AI Audit Trails: Replayable AI for High-Stakes Systems | AI Governance
This post is part of the Decision Traceability pillar.
This article explains how to build AI audit trails and decision logs so you can replay decisions and prove what your system knew at decision time—capturing the full decision-time context: inputs, rule firing, model versions, and human overrides needed to pass regulatory and internal audits.
How do you design an AI system for replayability?
Replayable AI is achieved by capturing all decision-time context—inputs, model versions, and rule states—allowing any past outcome to be perfectly reconstructed and audited.

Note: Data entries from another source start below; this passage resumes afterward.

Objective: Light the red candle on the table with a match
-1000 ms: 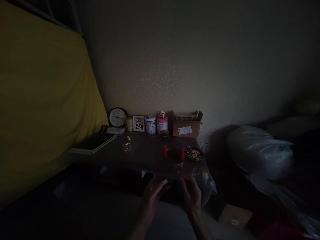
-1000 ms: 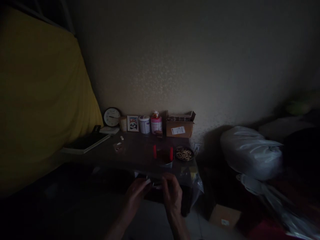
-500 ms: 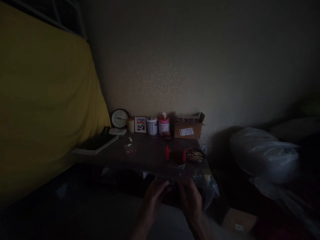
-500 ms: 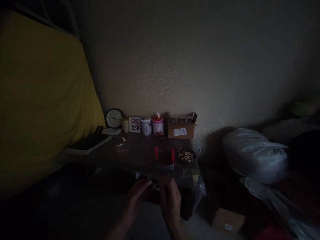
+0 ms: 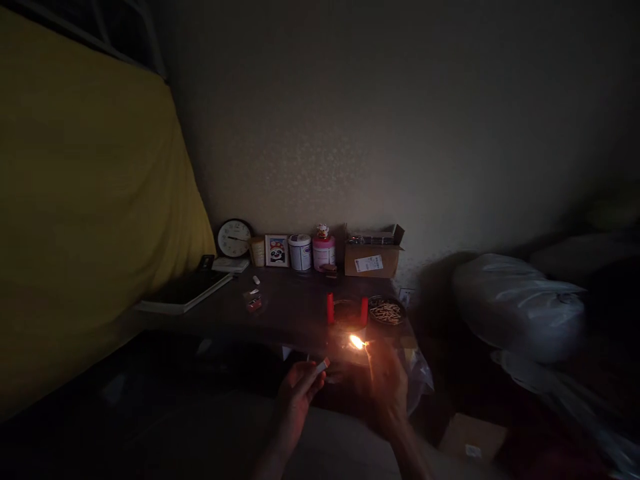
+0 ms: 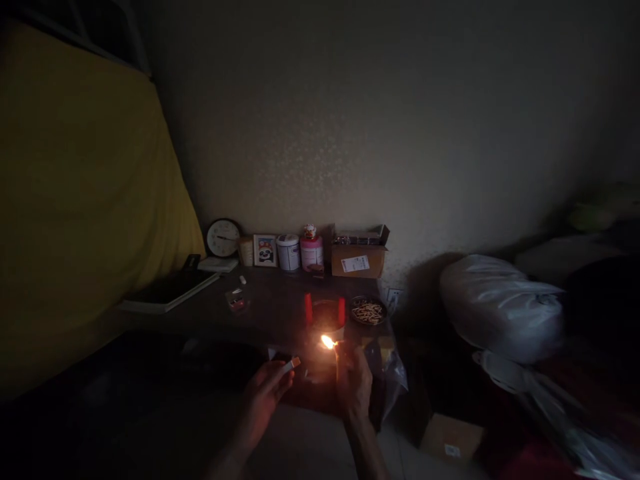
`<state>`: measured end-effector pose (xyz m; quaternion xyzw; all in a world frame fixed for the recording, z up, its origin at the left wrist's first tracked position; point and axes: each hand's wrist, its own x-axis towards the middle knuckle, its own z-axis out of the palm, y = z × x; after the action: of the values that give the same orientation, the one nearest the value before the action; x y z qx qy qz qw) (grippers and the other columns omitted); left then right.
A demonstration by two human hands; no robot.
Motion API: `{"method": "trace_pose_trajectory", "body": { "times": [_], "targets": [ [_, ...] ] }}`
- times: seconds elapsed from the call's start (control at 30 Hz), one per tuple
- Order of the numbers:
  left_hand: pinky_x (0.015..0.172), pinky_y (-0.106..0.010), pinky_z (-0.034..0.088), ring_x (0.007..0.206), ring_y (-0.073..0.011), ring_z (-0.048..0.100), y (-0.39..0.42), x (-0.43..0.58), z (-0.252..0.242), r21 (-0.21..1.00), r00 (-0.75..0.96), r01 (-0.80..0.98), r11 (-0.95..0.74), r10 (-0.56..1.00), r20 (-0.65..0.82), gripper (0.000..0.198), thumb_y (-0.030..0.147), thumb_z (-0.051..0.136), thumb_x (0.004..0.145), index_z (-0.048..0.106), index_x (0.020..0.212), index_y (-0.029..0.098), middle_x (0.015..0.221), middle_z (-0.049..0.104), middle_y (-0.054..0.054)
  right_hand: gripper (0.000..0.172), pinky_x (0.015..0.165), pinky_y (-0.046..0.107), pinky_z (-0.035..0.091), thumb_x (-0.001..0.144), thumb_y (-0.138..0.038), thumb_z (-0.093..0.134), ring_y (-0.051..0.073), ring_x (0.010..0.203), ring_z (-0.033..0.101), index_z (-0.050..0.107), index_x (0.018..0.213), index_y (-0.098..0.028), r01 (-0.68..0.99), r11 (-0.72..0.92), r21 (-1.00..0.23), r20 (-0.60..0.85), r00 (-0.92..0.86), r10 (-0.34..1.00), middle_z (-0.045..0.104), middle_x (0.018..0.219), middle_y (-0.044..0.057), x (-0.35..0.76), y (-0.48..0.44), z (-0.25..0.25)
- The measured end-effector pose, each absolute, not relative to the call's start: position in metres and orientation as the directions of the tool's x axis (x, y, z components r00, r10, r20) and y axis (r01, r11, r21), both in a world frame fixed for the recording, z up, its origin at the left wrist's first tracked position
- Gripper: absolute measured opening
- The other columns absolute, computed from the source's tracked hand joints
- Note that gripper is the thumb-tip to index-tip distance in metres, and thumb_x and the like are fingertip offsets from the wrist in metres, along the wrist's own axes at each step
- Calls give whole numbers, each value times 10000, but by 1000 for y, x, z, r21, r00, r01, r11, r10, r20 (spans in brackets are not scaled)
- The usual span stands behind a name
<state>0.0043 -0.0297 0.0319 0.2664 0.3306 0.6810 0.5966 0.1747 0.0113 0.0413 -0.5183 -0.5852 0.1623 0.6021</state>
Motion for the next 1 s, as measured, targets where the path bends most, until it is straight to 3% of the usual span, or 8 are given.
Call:
{"method": "trace_pose_trajectory", "body": {
  "times": [0.17, 0.37, 0.5, 0.7, 1.0],
  "targets": [
    [710, -247, 484, 754, -144, 639, -14, -13, 11, 782, -168, -622, -50, 983, -71, 233, 287, 762, 615, 636, 744, 139, 884, 720, -84, 254, 649, 301, 445, 807, -411, 512, 200, 758, 575, 638, 816, -191, 253, 420, -872, 487, 358, 796, 649, 804, 36, 173, 11, 66],
    [672, -237, 487, 733, -141, 640, 0, -26, -6, 766, -167, -643, 11, 974, -155, 232, 262, 773, 592, 649, 742, 136, 885, 726, -94, 237, 555, 275, 423, 764, -407, 568, 172, 606, 540, 656, 752, -187, 202, 428, -881, 473, 414, 778, 634, 672, 21, 170, 15, 85],
    [664, -243, 487, 721, -146, 643, 0, -28, -12, 754, -149, -657, 26, 975, -164, 231, 266, 784, 575, 665, 730, 144, 823, 727, -68, 266, 519, 262, 418, 763, -429, 570, 168, 585, 530, 653, 755, -177, 152, 424, -893, 449, 384, 807, 609, 635, 15, 166, 19, 89],
    [670, -240, 484, 740, -152, 641, -11, -27, -8, 773, -136, -633, 47, 976, -171, 244, 285, 790, 565, 687, 741, 151, 773, 712, -45, 267, 540, 264, 433, 755, -437, 589, 169, 606, 552, 619, 805, -177, -82, 396, -915, 353, 316, 881, 613, 674, 9, 158, 33, 77],
    [686, -239, 488, 762, -162, 636, -16, -27, -1, 786, -163, -616, 48, 969, -188, 226, 282, 792, 555, 694, 725, 168, 740, 686, -26, 247, 587, 237, 410, 750, -415, 603, 145, 647, 512, 622, 737, -169, 6, 476, -880, 450, 336, 828, 573, 666, -4, 151, 49, 80]
  ]
}}
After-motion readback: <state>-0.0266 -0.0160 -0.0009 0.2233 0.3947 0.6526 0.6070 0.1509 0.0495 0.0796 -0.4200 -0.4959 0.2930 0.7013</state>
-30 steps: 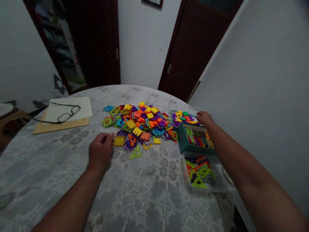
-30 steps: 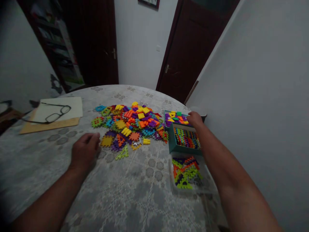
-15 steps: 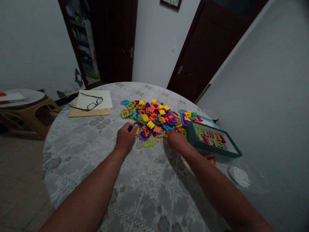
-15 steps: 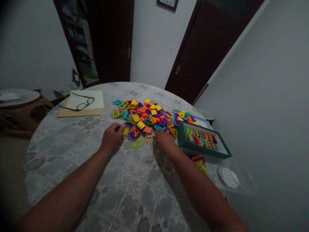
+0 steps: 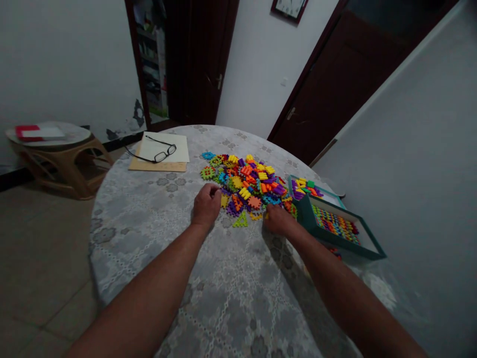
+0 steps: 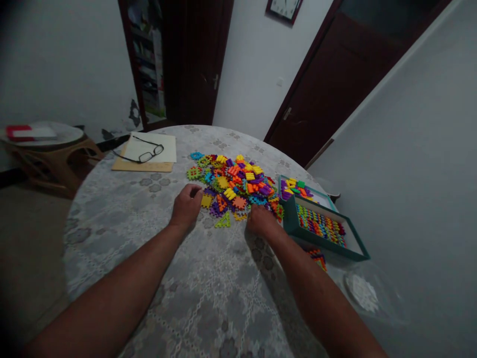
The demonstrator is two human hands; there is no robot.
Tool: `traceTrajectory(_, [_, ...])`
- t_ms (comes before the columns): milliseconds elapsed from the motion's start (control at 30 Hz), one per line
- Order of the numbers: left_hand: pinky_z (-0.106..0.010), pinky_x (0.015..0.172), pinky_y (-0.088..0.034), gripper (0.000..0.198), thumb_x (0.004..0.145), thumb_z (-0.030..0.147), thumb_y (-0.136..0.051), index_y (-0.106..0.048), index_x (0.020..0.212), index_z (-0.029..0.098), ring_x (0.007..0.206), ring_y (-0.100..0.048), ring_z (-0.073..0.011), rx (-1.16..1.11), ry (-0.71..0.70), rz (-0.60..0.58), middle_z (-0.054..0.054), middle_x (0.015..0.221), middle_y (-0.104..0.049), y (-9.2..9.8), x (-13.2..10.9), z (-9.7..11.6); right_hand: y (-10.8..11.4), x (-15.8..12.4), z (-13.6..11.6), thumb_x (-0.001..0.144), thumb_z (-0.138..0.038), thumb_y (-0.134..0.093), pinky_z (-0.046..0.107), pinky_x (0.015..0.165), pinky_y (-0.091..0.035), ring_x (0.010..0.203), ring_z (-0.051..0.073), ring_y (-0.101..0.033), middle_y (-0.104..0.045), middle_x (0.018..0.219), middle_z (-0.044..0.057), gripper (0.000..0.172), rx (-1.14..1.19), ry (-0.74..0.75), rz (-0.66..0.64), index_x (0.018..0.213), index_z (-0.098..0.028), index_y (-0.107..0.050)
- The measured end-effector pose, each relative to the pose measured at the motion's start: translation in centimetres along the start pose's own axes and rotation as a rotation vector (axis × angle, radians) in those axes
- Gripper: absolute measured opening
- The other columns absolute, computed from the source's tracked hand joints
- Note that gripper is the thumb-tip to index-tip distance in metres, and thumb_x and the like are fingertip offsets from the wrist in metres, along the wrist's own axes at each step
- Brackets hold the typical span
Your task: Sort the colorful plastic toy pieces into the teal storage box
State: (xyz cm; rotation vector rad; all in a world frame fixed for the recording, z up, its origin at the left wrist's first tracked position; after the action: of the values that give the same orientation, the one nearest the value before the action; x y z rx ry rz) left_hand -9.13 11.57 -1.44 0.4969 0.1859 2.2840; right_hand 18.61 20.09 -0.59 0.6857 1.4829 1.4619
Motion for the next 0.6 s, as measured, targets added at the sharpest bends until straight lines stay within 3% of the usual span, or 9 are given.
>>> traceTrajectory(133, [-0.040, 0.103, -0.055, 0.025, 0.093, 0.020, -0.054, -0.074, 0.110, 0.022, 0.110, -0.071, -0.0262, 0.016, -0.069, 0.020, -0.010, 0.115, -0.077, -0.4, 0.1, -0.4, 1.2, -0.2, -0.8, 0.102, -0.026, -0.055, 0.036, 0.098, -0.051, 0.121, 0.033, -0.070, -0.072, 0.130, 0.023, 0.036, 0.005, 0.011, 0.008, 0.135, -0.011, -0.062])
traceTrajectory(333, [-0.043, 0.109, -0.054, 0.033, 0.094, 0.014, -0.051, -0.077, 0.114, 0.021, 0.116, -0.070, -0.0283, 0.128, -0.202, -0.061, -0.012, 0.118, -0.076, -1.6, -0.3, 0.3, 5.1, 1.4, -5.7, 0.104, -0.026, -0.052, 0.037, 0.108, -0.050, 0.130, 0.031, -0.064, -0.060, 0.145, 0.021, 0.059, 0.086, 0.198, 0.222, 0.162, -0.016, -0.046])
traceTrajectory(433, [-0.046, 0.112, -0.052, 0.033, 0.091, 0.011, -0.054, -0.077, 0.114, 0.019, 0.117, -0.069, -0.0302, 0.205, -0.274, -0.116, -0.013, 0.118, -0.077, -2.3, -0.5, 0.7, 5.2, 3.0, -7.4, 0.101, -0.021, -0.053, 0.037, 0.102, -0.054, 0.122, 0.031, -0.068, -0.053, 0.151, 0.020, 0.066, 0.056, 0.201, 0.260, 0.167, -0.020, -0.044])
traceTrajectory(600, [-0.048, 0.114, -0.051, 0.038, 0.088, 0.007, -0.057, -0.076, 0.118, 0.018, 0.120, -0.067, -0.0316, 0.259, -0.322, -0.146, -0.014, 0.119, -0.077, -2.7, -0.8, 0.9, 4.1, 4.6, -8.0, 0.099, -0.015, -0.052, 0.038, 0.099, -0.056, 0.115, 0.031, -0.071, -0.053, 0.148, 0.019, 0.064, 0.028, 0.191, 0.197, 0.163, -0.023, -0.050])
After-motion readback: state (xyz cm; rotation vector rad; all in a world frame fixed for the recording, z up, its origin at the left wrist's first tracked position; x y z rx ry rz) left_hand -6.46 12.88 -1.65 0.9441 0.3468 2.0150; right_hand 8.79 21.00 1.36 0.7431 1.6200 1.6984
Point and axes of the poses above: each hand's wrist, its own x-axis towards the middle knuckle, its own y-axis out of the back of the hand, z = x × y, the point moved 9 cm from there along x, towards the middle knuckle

Explainable AI is about making a model's behavior understandable in the moment. It answers questions like "Which features mattered most?" or "Why did this case get a higher score?".
Replayable AI is about making a system's behavior reconstructable after the fact. It answers: "What inputs did the system actually see?", "Which rules fired?", and "Did any human override the result?".
Replayability is what lets you take a past decision, feed the same inputs and models back through, and get the exact same result. That’s the foundation for audits and real accountability.
The End-to-End Decision Timeline
To understand how these components interact at runtime, we can visualize the Decision Assembler Flow. This is the core logic engine that orchestrates deterministic rules, probabilistic models, and human oversight into a single immutable record.

The Audit Note: Every stage of the timeline should be cryptographically linked to the previous one, forming a "Chain of Proof" that makes the entire decision reconstructable in an isolated test environment.
Decision Log Record Anatomy
A mature audit trail is built on "Decision Records"—structured payloads that capture the assembly of a decision at the boundary.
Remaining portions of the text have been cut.